= PROBLEM STATEMENT =
The result should be the listing below, restated exactly, with its pictures left out.
===== RAW DATA =====
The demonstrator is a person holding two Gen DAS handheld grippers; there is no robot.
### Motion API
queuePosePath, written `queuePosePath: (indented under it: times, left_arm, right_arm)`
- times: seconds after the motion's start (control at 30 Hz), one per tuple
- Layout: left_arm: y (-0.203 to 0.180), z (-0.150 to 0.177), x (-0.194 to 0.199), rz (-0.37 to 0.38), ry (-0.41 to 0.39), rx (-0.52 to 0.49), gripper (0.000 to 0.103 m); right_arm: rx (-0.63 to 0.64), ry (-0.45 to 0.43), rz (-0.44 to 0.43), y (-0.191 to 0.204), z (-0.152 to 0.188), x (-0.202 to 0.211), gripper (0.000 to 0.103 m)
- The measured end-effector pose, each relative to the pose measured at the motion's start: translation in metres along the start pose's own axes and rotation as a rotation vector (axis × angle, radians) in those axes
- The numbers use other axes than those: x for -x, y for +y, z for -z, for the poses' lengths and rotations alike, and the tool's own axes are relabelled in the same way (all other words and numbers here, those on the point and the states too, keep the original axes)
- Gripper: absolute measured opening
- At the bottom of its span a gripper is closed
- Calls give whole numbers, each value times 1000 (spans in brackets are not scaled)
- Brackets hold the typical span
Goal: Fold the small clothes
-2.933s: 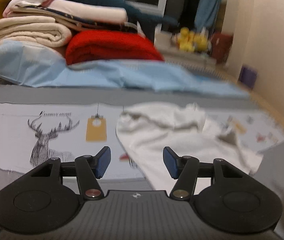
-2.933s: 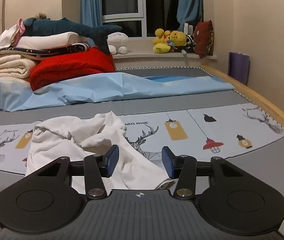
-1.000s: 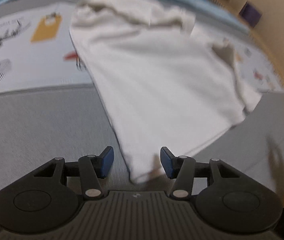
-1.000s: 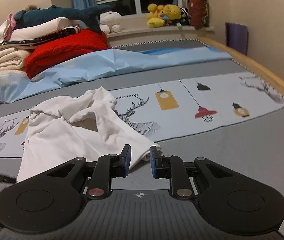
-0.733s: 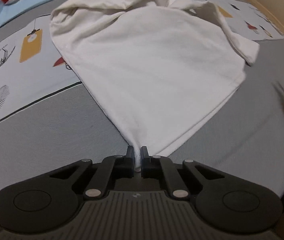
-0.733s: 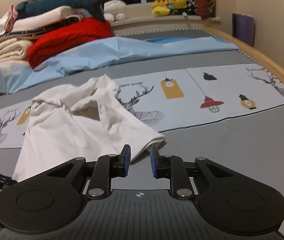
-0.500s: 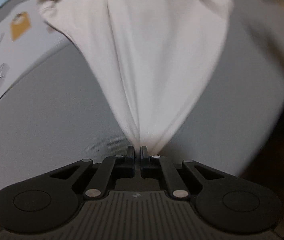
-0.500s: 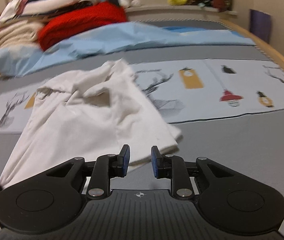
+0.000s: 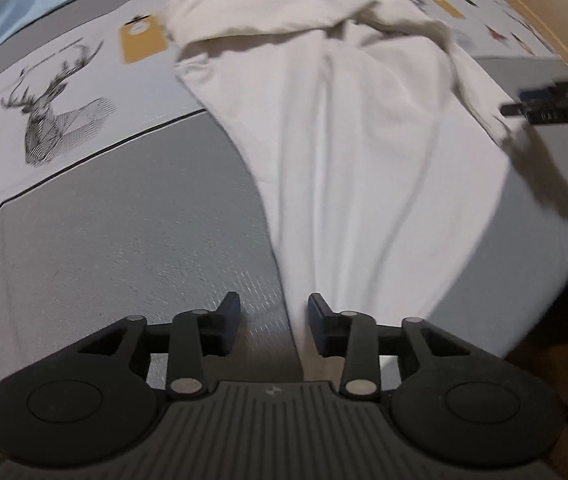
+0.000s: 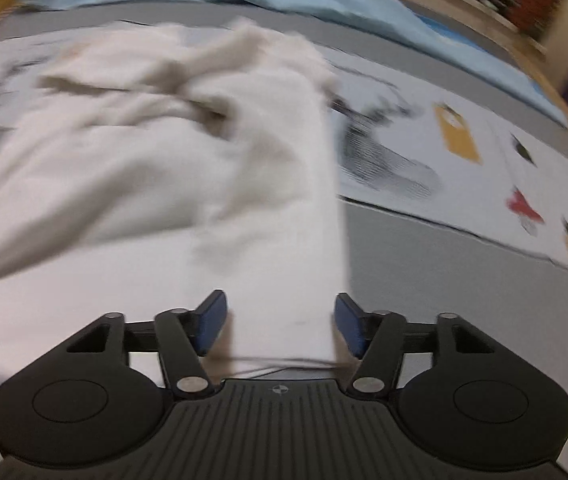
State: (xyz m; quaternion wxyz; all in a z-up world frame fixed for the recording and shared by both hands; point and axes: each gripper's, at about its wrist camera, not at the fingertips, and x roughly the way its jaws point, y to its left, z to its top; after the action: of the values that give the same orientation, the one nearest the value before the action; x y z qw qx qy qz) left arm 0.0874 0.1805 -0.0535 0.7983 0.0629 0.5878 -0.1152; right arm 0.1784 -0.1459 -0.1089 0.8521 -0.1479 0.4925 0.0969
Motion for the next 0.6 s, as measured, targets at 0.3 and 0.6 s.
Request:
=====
= OUTPUT OF THE EXERCISE =
The demonstrator is a person holding two Gen DAS handheld grippers; there is no robot.
### Motion API
queuePosePath, written `queuePosePath: (indented under it: times, left_arm, right_arm)`
- times: seconds after the motion's start (control at 30 Hz), one per tuple
- Layout: left_arm: y (-0.203 to 0.180), z (-0.150 to 0.177), x (-0.194 to 0.199), rz (-0.37 to 0.38), ry (-0.41 to 0.39), rx (-0.52 to 0.49), gripper (0.000 to 0.103 m); right_arm: rx (-0.63 to 0.64), ry (-0.45 to 0.43), rz (-0.44 to 0.43), y (-0.191 to 0.204), z (-0.152 to 0.188), x (-0.202 to 0.211), gripper (0.000 to 0.103 m)
- The measured end-effector pose, each relative to the pose measured at the motion's start: translation in metres along the start pose's own axes and rotation as a rotation vector (axis × angle, radians) in those axes
- The numbers use other axes than those: x for -x, y for +y, z for -z, for the poses' lengths and rotations alike, and the tool's own axes are relabelled in the same way (all other words and numbers here, those on the point and the states too, keep the original axes)
- Gripper: absolute measured opening
- At the bottom of its span a gripper is closed
- Calls give whole numbers, each value times 1000 (spans in brackets are not scaled)
- Brackets hold the typical span
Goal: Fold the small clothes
-2.933s: 
-2.933s: 
-1.000s: 
-1.000s: 
-0.733s: 
-0.733s: 
-0.500s: 
-0.500s: 
+0.000s: 
+0.000s: 
State: (xyz m; quaternion wxyz; all in a z-up world frame fixed for the recording and shared by both hands; point and axes: each gripper's, at about its wrist camera, not at the fingertips, and x roughly the way its jaws point, y to its left, z to its top; after the action: of the values that give the same orientation, the one nearest the value before the action; x y z qw qx qy qz) left arm 0.0874 0.1805 -0.0535 0.7983 0.0629 0.5878 -0.1152; right arm 0.1784 -0.1459 -0.1089 0.8521 -0.1479 0.4925 0.0969
Motion for the next 0.6 s, as measured, targets at 0.3 and 0.6 s.
Request:

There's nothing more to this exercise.